▸ **What you will do**
Each line of the material holding the word "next" must be identified and copied.

▸ **Entries shown**
-- -- --

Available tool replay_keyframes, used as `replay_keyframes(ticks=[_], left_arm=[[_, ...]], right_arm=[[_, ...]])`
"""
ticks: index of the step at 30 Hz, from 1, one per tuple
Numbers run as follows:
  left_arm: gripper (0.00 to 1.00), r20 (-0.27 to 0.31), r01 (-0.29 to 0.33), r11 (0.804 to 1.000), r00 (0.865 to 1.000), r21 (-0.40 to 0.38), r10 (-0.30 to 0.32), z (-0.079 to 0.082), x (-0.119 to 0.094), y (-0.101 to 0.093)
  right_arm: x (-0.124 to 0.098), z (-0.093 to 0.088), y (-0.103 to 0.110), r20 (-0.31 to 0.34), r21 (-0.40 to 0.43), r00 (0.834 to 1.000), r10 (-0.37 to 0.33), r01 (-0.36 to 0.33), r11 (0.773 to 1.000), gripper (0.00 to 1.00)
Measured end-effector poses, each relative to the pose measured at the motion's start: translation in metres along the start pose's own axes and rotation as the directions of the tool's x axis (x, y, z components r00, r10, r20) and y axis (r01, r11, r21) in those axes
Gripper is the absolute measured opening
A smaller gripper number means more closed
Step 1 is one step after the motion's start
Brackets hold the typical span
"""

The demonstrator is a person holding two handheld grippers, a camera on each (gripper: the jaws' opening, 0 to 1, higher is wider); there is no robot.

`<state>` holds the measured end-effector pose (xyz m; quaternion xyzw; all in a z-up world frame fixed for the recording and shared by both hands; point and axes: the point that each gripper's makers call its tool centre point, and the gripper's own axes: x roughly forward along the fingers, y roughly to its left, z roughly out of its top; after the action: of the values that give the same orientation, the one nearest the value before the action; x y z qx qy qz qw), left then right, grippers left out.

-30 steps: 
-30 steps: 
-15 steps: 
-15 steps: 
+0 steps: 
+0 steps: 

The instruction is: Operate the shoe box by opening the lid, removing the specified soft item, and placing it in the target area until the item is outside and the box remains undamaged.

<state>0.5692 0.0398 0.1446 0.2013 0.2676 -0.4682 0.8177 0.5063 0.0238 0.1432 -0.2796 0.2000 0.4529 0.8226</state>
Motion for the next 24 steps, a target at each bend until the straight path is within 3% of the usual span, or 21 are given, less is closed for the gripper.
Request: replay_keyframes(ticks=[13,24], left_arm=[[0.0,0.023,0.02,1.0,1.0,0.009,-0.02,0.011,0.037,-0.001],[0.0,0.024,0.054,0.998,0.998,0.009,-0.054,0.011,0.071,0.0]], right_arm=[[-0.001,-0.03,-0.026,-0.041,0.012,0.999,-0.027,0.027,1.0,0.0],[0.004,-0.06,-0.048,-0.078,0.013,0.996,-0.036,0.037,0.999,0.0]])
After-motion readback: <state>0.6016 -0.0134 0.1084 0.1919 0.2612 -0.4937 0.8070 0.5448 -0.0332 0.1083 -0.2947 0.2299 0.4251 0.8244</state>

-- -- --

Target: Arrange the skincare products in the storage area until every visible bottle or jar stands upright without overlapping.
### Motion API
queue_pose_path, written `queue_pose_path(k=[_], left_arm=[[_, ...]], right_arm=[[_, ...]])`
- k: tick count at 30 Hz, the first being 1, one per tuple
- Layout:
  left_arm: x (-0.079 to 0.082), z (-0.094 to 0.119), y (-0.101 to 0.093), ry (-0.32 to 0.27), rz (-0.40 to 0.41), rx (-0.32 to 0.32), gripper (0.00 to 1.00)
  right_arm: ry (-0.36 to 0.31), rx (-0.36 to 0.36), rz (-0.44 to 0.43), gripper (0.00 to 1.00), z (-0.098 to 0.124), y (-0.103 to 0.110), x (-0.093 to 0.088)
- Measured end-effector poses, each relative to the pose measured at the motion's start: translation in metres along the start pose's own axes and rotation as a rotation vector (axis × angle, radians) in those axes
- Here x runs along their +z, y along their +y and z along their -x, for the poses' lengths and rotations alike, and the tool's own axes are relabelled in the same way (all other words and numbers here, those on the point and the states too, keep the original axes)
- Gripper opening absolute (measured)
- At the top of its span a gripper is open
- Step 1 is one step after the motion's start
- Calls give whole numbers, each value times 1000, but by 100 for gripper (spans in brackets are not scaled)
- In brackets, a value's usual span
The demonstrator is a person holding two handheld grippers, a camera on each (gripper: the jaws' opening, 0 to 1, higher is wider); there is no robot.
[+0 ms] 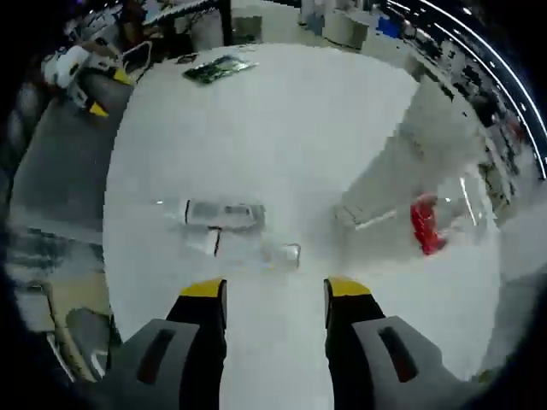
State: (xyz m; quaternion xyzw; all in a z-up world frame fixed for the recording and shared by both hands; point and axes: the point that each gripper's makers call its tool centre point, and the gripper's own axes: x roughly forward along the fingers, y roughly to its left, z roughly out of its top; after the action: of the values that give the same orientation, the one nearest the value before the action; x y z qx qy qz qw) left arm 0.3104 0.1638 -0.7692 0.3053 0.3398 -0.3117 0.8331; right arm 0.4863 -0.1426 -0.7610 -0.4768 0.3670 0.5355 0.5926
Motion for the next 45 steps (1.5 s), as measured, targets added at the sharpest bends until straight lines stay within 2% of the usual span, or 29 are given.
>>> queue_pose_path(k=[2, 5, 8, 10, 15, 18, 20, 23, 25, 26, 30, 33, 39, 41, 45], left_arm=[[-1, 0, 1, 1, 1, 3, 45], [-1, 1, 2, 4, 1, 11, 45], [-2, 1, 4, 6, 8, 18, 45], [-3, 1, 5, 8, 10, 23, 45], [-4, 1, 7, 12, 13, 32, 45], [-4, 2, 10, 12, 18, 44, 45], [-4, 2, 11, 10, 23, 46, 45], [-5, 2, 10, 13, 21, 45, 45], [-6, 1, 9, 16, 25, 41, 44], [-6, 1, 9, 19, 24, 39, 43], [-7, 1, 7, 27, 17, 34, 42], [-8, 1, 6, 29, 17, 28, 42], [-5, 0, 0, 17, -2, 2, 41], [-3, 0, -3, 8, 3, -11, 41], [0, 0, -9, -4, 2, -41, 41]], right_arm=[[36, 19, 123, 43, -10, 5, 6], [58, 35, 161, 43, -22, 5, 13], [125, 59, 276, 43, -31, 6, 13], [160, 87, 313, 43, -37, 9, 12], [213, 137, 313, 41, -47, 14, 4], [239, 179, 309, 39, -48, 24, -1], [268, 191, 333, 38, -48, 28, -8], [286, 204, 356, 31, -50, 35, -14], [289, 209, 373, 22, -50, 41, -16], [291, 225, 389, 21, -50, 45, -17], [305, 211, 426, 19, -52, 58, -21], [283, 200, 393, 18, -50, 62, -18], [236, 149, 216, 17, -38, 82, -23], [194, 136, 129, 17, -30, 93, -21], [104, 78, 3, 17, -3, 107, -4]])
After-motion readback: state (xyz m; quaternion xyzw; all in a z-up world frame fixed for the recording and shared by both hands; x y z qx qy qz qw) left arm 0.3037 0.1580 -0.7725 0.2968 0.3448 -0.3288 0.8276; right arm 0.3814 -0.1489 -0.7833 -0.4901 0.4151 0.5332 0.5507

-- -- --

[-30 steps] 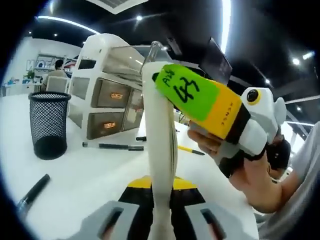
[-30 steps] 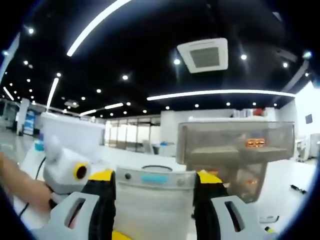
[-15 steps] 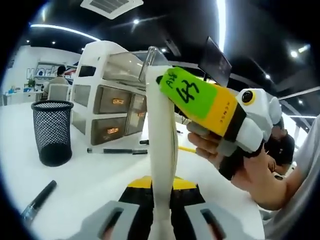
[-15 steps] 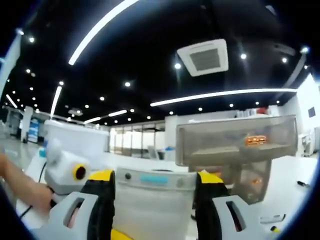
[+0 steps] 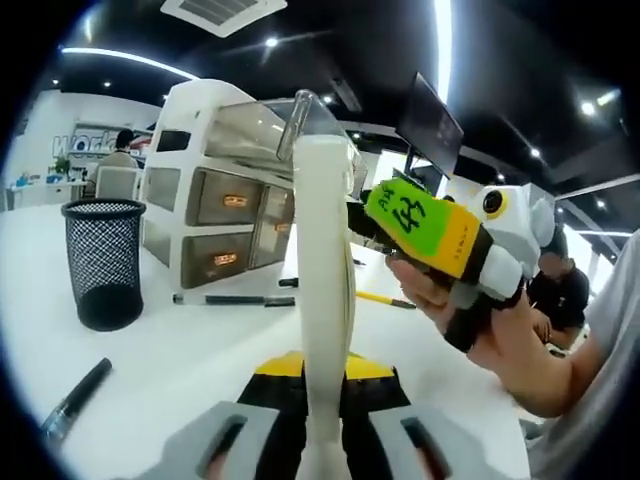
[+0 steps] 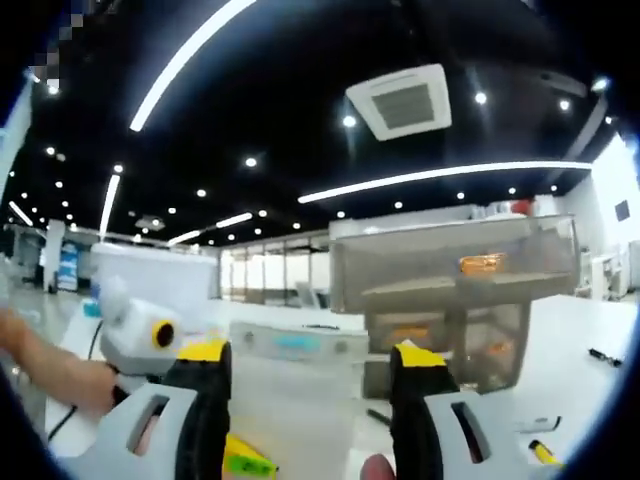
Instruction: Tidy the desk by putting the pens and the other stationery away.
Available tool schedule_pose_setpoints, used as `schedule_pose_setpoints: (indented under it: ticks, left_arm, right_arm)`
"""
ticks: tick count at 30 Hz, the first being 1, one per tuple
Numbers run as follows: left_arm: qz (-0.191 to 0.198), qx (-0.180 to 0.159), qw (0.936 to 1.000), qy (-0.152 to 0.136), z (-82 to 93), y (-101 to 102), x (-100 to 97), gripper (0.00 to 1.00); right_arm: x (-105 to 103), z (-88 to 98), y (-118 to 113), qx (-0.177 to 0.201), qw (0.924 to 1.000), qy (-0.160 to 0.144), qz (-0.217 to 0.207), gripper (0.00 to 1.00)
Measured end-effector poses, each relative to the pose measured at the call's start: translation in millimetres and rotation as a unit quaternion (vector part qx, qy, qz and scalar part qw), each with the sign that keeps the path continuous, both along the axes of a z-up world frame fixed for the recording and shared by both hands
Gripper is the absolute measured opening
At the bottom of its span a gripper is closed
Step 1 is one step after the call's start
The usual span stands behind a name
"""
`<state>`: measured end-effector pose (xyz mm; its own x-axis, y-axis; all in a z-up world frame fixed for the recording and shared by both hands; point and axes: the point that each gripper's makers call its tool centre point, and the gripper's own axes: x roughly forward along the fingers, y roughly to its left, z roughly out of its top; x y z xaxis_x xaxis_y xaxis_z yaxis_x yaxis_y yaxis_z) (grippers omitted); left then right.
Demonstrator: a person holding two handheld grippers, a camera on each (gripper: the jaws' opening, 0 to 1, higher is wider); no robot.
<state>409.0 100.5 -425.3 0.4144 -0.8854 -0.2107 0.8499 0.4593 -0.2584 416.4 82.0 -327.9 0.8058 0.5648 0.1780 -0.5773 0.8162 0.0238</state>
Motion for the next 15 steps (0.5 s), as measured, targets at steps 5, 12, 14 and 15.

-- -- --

▸ **Result of this task**
Motion for the next 24 steps, a target at each bend until the straight path is within 3% of the usual span, or 21 are given, less is closed for the gripper.
Motion for the next 45 steps (1.5 s), as measured, targets added at the sharpest bends until straight lines stay within 2% of the usual span, or 29 are given.
Motion for the next 15 steps (0.5 s), as measured, targets at steps 5, 12, 14 and 15.

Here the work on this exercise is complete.